One unknown of first and second degree tends to be studied in detail in high school level algebra. In order to solve algebraic equations we gain the knowledge regarding general formulae intertwined with coefficients utilizing arithmetic operations and radicals. The problem arises when attempting to uncover general formulae in regards to algebra of a greater

difficulty level than one taught in high school. General formulae is also known to exist for algebraic equations of the third and fourth degree. In this preface to these series of articles regarding equations involving Abel’s theorem, you fill find the general formulae used for solving algebraic questions of the third and fourth degree in the introduction. Despite this, the generic equation typically used for the lower 4 degrees does not apply to the unknown higher degree and it’s equation cannot be solved by radicals, as there is no general formulae that expresses the roots of these equations pertaining to their coefficients utilizing arithmetic operations as well as radicals. This is what Abel’s theorem proposes.

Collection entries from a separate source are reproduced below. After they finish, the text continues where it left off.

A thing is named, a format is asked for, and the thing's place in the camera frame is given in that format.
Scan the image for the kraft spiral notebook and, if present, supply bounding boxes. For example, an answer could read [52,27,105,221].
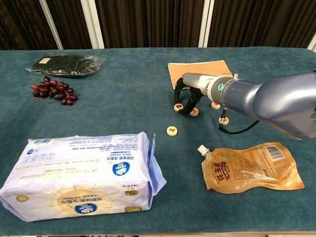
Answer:
[167,60,234,89]

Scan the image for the black gloves in clear bag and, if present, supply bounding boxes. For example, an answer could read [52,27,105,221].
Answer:
[24,53,107,79]

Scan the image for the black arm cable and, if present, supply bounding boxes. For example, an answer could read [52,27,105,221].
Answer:
[218,106,260,135]

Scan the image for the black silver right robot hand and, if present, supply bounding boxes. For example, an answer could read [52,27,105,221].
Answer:
[173,72,216,117]

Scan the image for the dark red grape bunch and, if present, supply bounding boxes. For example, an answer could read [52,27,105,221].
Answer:
[31,76,79,106]

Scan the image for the teal table cloth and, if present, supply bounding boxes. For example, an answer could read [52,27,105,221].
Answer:
[0,47,316,235]

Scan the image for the brown spout pouch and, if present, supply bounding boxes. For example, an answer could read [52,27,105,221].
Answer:
[197,142,306,195]

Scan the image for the white blue diaper pack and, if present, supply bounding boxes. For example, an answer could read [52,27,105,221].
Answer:
[0,131,167,222]

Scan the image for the white partition post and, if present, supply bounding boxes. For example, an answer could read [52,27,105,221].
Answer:
[198,0,214,48]
[307,34,316,52]
[81,0,106,49]
[39,0,64,49]

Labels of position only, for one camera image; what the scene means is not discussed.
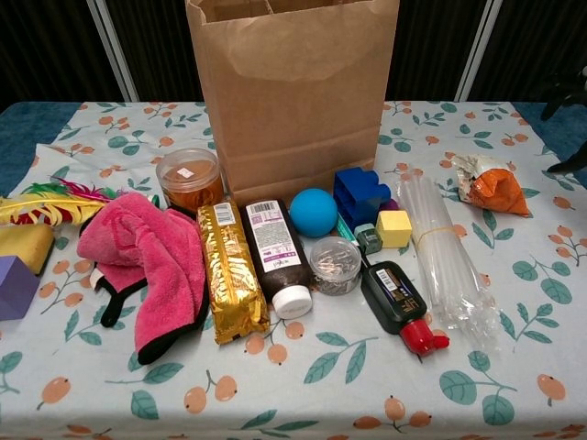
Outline purple foam block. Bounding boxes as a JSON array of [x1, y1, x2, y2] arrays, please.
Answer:
[[0, 255, 42, 322]]

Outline pink cloth with black trim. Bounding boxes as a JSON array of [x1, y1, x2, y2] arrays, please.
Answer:
[[76, 192, 211, 367]]

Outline blue plastic block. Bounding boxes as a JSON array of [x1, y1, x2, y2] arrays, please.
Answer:
[[333, 167, 393, 232]]

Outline brown bottle with white cap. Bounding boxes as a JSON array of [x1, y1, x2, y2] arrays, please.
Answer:
[[239, 197, 315, 321]]

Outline clear jar of paper clips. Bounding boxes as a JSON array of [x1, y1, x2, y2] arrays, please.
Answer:
[[309, 236, 362, 297]]

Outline brown paper bag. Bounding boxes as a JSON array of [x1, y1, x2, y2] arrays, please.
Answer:
[[184, 0, 404, 207]]

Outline yellow feather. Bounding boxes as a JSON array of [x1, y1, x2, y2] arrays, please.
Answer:
[[0, 194, 106, 226]]

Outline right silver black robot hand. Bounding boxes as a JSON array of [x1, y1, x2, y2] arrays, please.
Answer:
[[539, 63, 587, 174]]

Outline green and pink feathers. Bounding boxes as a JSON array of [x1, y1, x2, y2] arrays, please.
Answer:
[[20, 176, 127, 205]]

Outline dark partition panel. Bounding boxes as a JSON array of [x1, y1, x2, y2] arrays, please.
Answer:
[[456, 0, 587, 105], [389, 0, 494, 103], [0, 0, 138, 105], [98, 0, 205, 103]]

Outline blue ball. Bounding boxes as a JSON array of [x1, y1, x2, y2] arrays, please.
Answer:
[[289, 188, 339, 238]]

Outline gold foil packet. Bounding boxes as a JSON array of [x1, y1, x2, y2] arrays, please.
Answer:
[[196, 200, 271, 347]]

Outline blue felt table cover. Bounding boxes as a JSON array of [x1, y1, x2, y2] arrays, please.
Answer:
[[0, 100, 587, 198]]

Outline bundle of clear straws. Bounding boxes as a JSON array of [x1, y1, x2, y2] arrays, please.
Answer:
[[394, 176, 502, 352]]

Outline floral print tablecloth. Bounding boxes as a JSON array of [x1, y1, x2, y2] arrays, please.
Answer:
[[0, 100, 587, 440]]

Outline black bottle with red cap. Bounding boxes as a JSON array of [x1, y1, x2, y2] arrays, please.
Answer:
[[360, 259, 450, 358]]

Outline teal tube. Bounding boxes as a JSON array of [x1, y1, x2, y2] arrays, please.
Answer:
[[337, 214, 361, 244]]

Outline small green box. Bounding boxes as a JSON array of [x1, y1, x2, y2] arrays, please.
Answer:
[[354, 223, 383, 256]]

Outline yellow cube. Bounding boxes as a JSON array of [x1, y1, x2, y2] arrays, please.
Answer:
[[375, 210, 413, 249]]

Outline amber plastic jar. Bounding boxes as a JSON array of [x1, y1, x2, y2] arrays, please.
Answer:
[[155, 148, 225, 216]]

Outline yellow sponge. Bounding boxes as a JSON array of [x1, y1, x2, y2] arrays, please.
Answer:
[[0, 223, 56, 276]]

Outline orange snack bag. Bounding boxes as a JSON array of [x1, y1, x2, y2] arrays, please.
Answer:
[[451, 153, 532, 217]]

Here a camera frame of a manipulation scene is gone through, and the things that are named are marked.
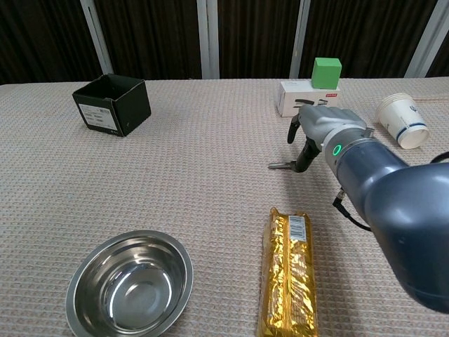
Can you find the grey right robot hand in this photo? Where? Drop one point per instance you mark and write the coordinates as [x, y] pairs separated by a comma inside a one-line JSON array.
[[326, 121]]

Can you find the white stapler box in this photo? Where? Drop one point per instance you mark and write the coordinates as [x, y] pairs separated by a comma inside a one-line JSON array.
[[291, 98]]

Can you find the metal screw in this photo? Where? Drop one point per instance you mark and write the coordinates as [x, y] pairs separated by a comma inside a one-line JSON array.
[[279, 165]]

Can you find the beige woven tablecloth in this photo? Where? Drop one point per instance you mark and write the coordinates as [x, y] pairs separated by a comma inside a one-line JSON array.
[[210, 175]]

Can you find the white metal frame post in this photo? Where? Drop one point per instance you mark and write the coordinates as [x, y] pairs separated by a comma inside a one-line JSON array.
[[300, 35], [209, 35], [426, 38], [96, 38]]

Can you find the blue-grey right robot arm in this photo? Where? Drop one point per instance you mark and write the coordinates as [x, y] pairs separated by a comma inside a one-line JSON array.
[[403, 210]]

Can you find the green cube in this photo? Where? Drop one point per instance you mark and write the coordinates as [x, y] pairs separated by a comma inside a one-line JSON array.
[[326, 73]]

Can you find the black curtain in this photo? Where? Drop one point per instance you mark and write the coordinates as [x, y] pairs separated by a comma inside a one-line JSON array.
[[158, 35]]

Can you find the white paper cup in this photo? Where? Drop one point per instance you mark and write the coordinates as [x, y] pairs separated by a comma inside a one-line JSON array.
[[377, 109], [381, 111], [403, 119]]

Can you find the gold foil snack packet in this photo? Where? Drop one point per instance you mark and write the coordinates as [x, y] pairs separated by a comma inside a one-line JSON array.
[[287, 274]]

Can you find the stainless steel bowl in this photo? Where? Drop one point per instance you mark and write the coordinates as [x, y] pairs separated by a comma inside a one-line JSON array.
[[129, 281]]

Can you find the black open cardboard box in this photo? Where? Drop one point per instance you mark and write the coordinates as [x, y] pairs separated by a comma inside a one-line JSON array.
[[133, 109]]

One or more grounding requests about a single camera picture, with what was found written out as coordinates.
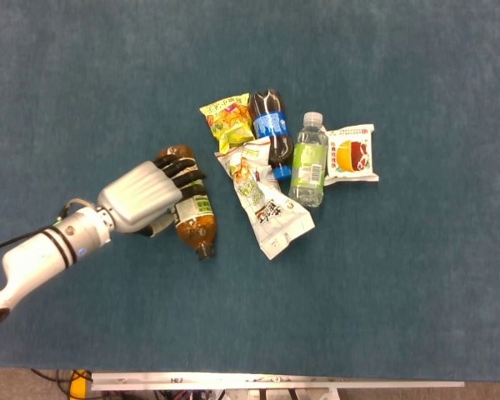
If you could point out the large white snack bag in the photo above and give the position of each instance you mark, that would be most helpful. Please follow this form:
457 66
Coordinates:
271 216

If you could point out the small white pastry packet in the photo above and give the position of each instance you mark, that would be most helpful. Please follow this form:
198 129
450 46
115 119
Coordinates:
352 154

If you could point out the blue table cloth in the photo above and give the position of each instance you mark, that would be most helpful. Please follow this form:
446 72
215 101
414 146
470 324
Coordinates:
358 291

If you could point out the brown tea bottle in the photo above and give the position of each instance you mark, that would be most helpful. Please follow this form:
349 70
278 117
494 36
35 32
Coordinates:
196 227

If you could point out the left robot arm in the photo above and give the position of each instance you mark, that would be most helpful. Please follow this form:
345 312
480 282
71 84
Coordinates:
33 254

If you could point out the aluminium rail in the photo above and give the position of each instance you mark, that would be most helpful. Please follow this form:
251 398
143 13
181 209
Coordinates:
275 381

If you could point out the cola bottle blue label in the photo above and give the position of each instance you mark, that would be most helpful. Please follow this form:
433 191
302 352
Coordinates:
271 125

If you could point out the water bottle green label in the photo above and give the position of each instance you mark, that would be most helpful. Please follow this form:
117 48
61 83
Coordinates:
308 166

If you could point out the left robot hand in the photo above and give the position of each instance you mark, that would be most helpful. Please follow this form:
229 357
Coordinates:
137 191

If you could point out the yellow green chips bag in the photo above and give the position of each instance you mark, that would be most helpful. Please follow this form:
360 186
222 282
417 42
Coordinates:
229 123

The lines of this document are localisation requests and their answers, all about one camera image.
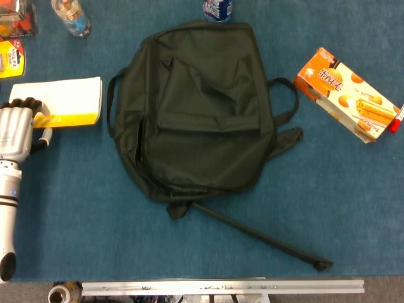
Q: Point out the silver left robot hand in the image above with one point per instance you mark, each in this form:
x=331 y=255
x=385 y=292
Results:
x=15 y=132

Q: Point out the white and yellow book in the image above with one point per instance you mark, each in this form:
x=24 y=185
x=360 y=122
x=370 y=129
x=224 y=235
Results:
x=69 y=98

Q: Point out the black fabric backpack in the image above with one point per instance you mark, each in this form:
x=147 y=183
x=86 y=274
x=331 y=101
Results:
x=195 y=142

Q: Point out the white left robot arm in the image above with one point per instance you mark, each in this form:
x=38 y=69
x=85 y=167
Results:
x=8 y=214

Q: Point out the yellow blister pack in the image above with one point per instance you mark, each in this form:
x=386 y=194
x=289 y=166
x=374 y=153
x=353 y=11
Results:
x=12 y=60

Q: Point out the boxed orange black toy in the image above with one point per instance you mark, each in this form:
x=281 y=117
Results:
x=19 y=19

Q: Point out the clear plastic jar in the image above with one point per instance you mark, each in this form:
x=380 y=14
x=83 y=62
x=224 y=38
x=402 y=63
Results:
x=72 y=19

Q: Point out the blue felt table cover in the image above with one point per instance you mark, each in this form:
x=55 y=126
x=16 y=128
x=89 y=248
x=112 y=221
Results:
x=94 y=236

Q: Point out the tape roll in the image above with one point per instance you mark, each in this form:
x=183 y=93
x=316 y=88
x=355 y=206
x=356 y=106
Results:
x=60 y=293

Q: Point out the blue drink bottle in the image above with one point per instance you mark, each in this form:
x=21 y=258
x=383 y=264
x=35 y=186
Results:
x=217 y=11

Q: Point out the orange egg roll box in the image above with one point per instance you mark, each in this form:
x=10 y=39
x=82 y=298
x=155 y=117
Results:
x=341 y=91

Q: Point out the red capped white marker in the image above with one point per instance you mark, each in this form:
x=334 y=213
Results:
x=397 y=121

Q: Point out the aluminium profile rail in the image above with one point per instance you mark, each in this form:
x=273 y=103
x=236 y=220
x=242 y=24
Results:
x=221 y=287

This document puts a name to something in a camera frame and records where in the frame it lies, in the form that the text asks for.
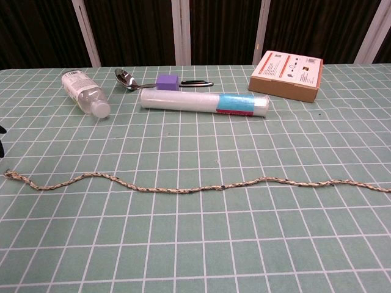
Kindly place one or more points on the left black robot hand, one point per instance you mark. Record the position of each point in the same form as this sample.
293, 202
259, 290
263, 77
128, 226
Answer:
2, 146

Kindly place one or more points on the clear plastic bottle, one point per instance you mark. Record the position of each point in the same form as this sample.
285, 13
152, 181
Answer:
91, 99

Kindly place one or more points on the purple foam cube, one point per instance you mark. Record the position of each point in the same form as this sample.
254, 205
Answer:
166, 82

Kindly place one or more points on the clear tube with blue label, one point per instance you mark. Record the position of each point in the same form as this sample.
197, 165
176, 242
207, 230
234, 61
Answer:
183, 100

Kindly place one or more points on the green grid tablecloth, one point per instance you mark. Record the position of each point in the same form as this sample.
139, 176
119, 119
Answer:
195, 238

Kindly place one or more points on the cardboard box with orange print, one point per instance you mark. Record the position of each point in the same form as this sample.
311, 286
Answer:
284, 81

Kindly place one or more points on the white post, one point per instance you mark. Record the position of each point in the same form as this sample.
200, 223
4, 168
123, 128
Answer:
181, 30
374, 30
261, 30
87, 33

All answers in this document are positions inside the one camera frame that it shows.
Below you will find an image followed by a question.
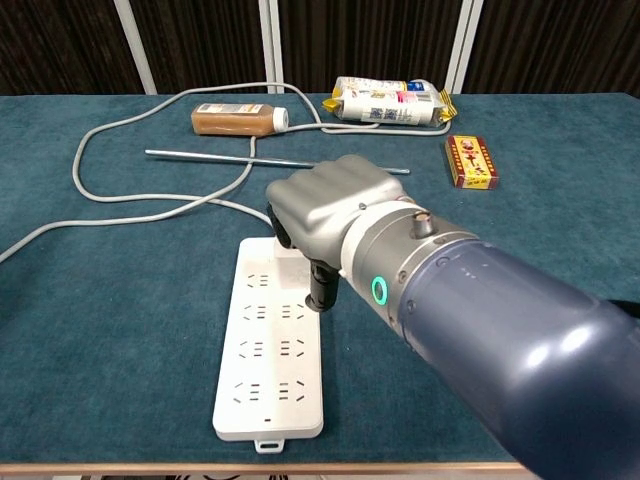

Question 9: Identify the white power strip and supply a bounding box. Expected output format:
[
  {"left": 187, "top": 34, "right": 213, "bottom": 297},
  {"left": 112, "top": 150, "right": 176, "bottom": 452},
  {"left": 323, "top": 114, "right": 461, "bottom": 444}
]
[{"left": 211, "top": 236, "right": 325, "bottom": 454}]

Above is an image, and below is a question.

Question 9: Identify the thin metal rod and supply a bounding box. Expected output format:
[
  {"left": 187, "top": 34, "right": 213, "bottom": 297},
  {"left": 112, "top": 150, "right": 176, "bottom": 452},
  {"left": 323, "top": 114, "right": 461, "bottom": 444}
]
[{"left": 144, "top": 148, "right": 411, "bottom": 175}]

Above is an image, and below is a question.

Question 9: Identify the teal table cloth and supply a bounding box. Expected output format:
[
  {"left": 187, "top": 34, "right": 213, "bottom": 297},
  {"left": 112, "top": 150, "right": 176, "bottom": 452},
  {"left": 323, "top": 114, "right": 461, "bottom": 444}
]
[{"left": 0, "top": 92, "right": 640, "bottom": 464}]

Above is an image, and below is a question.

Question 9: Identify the red yellow printed box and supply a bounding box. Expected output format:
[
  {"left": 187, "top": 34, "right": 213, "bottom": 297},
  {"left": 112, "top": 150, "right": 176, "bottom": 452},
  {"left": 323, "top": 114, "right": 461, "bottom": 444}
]
[{"left": 444, "top": 134, "right": 500, "bottom": 190}]

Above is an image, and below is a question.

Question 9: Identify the white partition post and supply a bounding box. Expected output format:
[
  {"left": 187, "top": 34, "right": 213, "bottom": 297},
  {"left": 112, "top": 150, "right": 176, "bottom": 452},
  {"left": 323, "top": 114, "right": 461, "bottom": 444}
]
[
  {"left": 257, "top": 0, "right": 284, "bottom": 95},
  {"left": 112, "top": 0, "right": 159, "bottom": 96},
  {"left": 444, "top": 0, "right": 485, "bottom": 95}
]

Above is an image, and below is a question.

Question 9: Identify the white yellow snack package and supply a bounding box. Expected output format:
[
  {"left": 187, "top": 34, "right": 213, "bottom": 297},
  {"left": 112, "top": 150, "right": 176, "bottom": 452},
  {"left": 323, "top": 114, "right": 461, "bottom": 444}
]
[{"left": 322, "top": 75, "right": 459, "bottom": 126}]

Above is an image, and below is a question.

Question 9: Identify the dark slatted partition panel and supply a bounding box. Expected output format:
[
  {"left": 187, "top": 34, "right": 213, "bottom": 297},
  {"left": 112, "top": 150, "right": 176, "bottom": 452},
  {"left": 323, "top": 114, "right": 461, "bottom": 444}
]
[
  {"left": 462, "top": 0, "right": 640, "bottom": 99},
  {"left": 272, "top": 0, "right": 474, "bottom": 95},
  {"left": 127, "top": 0, "right": 274, "bottom": 95},
  {"left": 0, "top": 0, "right": 151, "bottom": 96}
]

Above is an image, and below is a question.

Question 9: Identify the gray power strip cable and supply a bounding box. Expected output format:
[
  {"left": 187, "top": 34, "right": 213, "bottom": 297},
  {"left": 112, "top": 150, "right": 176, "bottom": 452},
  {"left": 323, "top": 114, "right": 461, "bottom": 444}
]
[{"left": 0, "top": 81, "right": 452, "bottom": 265}]

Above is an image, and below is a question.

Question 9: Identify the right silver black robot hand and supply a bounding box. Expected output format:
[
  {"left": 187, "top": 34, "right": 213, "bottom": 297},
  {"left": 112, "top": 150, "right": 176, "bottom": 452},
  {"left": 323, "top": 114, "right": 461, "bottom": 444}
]
[{"left": 264, "top": 153, "right": 419, "bottom": 314}]

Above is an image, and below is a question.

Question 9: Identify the brown drink bottle white cap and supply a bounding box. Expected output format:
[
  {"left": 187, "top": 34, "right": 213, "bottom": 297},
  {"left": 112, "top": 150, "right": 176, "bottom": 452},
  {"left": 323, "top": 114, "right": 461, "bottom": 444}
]
[{"left": 190, "top": 102, "right": 290, "bottom": 137}]

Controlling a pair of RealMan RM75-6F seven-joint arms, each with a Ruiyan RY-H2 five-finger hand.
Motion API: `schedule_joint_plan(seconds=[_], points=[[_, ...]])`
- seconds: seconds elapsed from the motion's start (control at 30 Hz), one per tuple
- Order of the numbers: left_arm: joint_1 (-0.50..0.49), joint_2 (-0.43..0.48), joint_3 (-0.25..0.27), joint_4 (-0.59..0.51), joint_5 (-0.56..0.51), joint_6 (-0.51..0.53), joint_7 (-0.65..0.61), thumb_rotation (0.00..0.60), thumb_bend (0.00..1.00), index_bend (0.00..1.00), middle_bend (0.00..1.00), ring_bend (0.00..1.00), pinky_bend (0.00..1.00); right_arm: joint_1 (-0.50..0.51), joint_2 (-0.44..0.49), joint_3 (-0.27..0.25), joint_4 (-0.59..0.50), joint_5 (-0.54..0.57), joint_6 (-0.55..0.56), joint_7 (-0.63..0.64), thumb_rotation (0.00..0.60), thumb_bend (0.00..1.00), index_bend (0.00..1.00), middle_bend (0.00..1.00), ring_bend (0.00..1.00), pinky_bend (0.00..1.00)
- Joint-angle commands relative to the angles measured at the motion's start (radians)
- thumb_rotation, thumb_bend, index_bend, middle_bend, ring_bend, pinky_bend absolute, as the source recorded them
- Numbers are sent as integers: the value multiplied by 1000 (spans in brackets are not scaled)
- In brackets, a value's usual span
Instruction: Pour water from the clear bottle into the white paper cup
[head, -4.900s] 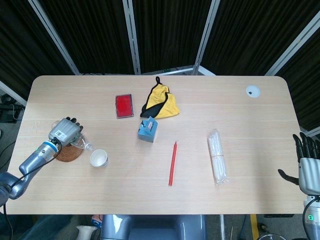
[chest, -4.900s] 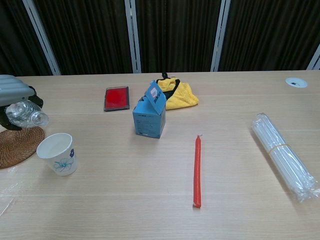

The purpose of these series of articles is to spread awareness as to the existence of this theorem. Despite this, we will not go into the work of French mathematician Evariste Galois. In his work, special algebraic equations such as having certain numbers as coefficients, and it is with these equations that began the conditions whose roots were used to represent the terms of coefficients through the ways of algebraic equations and radicals. Interestingly, Galois’s findings can be deduced to find the Abel theorem. In these series of articles we will explore the contrary, and through this are capable of inquiring about two branches of mathematics, which are group theory and the theory of functions of one complex variable. We will examine the properties of a group and a field. We will also examine the nature of complex numbers and why they are called as such. We will also examine the Riemann surface in addition to being able to eventually define the basic theorem of the complex numbers algebra.